At first, when you get HIV, you feel just nothing. In most cases, something happens after a while, though. Temperature, diarrhea, vomiting, muscle aches, poor appetite appear altogether out of the blue and go on for days, weeks sometimes. It looks and feels like flu, but it’s way worse than regular flu. In several other cases, symptoms of contagion just come as a slight cold that never seems to go away. Time goes by, and you feel weaker and weaker. It’s the HIV attacking your defenses while spreading into your body.
Something as simple as a blood test can save your life and prevent you from going through something you don’t want to go through. In case you just got infected with HIV, you will start a treatment consisting of a drug to take on an empty stomach – you may ask: “that’s it?” Yep, that’s it.
The drug therapy will fight the virus but won’t eradicate it, unfortunately. It becomes like a chronic disease since the medication prevents the infection from spreading and keeps you alive. The amount of HIV in your body will drop as low as to be undetectable in your blood tests. Just so you know, it’s as if the virus keeps making babies while the pill kills them all. (Yeah, I know… this is not a romantic picture)
The good news is that no detected HIV on treatment is contagious. Once the virus is undetectable in one’s blood tests, it means it has become untransmittable (U=U). For this simple reason, if we all got tested and started due treatment, HIV would probably become extinct within a generation.  
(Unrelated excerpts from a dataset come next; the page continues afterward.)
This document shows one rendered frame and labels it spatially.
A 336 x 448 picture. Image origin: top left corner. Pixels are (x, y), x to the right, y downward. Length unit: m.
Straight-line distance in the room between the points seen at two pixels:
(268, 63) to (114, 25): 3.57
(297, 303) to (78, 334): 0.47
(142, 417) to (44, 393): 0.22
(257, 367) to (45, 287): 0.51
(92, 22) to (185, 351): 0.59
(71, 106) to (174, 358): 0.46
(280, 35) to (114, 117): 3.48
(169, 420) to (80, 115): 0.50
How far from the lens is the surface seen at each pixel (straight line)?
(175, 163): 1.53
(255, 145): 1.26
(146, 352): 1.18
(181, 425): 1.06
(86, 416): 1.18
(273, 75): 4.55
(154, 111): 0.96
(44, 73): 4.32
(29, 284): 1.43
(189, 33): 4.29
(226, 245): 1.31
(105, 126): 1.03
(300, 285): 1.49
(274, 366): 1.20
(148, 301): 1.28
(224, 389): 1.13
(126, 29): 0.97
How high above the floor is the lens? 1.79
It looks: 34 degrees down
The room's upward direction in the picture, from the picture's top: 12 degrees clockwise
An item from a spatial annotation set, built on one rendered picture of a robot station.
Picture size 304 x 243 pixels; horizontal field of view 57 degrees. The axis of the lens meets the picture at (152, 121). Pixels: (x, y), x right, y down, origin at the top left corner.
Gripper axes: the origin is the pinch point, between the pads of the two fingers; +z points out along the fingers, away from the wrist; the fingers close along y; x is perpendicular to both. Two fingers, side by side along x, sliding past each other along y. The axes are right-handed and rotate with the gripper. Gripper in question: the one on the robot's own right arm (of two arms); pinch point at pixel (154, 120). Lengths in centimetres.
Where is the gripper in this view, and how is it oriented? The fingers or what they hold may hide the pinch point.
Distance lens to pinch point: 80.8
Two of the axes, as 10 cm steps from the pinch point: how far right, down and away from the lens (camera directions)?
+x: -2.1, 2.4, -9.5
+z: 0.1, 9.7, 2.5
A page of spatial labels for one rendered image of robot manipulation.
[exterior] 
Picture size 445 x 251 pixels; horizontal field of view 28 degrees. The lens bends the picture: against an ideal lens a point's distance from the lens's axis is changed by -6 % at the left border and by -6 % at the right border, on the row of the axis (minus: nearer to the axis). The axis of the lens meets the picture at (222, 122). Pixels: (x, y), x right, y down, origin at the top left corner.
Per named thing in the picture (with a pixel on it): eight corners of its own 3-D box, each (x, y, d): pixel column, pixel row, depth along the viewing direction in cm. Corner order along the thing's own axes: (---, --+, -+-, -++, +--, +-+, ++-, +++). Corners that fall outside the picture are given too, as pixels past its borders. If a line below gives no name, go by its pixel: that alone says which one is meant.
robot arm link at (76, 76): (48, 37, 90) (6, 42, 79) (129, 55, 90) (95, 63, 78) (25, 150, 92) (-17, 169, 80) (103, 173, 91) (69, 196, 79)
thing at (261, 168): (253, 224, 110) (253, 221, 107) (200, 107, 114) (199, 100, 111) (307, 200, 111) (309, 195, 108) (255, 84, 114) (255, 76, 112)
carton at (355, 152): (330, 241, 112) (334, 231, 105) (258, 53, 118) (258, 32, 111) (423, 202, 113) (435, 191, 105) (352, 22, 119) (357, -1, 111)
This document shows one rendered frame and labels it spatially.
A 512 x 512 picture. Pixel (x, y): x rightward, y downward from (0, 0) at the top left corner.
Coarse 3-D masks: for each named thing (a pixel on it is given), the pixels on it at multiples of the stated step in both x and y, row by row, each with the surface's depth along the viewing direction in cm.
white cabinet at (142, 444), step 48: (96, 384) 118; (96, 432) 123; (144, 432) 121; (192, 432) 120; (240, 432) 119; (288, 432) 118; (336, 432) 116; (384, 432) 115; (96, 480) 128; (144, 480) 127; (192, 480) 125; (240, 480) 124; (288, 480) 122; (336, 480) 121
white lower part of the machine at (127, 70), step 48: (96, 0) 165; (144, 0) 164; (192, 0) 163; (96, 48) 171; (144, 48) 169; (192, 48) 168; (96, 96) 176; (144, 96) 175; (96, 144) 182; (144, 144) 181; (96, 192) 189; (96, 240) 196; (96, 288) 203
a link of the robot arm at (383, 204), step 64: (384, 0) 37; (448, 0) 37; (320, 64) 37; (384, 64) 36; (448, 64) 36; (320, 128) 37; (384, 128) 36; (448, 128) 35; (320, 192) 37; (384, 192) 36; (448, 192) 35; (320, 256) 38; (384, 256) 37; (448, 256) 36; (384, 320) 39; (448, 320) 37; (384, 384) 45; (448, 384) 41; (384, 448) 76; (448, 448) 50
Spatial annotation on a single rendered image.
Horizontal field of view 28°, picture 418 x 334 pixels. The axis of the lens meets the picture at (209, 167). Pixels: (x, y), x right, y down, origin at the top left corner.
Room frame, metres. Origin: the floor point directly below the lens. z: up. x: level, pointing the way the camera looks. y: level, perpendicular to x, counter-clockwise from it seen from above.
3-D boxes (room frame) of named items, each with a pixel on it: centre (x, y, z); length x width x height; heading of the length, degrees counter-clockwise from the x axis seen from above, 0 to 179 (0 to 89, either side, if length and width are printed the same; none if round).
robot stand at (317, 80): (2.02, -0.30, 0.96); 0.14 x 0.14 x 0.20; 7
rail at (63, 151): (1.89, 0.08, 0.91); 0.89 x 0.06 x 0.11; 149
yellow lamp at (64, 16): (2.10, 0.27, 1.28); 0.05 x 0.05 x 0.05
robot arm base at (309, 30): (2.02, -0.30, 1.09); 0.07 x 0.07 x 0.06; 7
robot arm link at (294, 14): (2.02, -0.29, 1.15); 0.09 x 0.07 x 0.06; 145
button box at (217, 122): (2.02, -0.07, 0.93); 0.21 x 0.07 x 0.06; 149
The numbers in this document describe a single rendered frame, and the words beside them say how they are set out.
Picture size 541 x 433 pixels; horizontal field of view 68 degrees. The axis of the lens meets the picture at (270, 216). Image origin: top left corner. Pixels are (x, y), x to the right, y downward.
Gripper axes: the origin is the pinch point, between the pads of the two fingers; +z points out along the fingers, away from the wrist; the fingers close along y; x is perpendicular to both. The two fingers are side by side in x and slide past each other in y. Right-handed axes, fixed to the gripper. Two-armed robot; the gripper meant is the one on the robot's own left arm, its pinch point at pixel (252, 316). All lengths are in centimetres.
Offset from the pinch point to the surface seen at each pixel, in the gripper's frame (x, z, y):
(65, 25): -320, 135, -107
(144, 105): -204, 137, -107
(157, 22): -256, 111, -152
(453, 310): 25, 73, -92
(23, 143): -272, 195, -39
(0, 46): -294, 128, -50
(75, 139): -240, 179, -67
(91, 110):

The bad news is that, if you don’t get tested and don’t start the needed treatment (in case you result to be HIV+), it doesn’t take long for HIV to fuck your immune system up and progress to AIDS. At that stage, you won’t call it a virus anymore. It’s a disease now. One pill a day won’t keep the doctor away. You might end up hospitalized and need chemo, lots of strength, and patience. But above all this, you will have to deal with something you could have avoided by simply getting tested. 
According to a leading sexual health clinic based in London, HIV transmission has dropped significantly during the current coronavirus lockdown. “Fewer hook-ups since lockdown has resulted in a huge reduction of HIV and other STIs. The chain is broken. We may never get this chance again,” the organization claimed, explaining that the coronavirus pandemic has presented a “once-in-a-generation opportunity in the fight against HIV”.
The clinic says if everyone gets tested during lockdown and knows their status, HIV transmission could be kept at this low rate after the pandemic has come to a close. Those who test positive during lockdown can start taking medication straight away, which, if taken properly, would make it impossible for them to pass it on to others through condomless sex.
So? Still there, my dear? What are you waiting for? Save time, save lives, save yourself. Get tested today.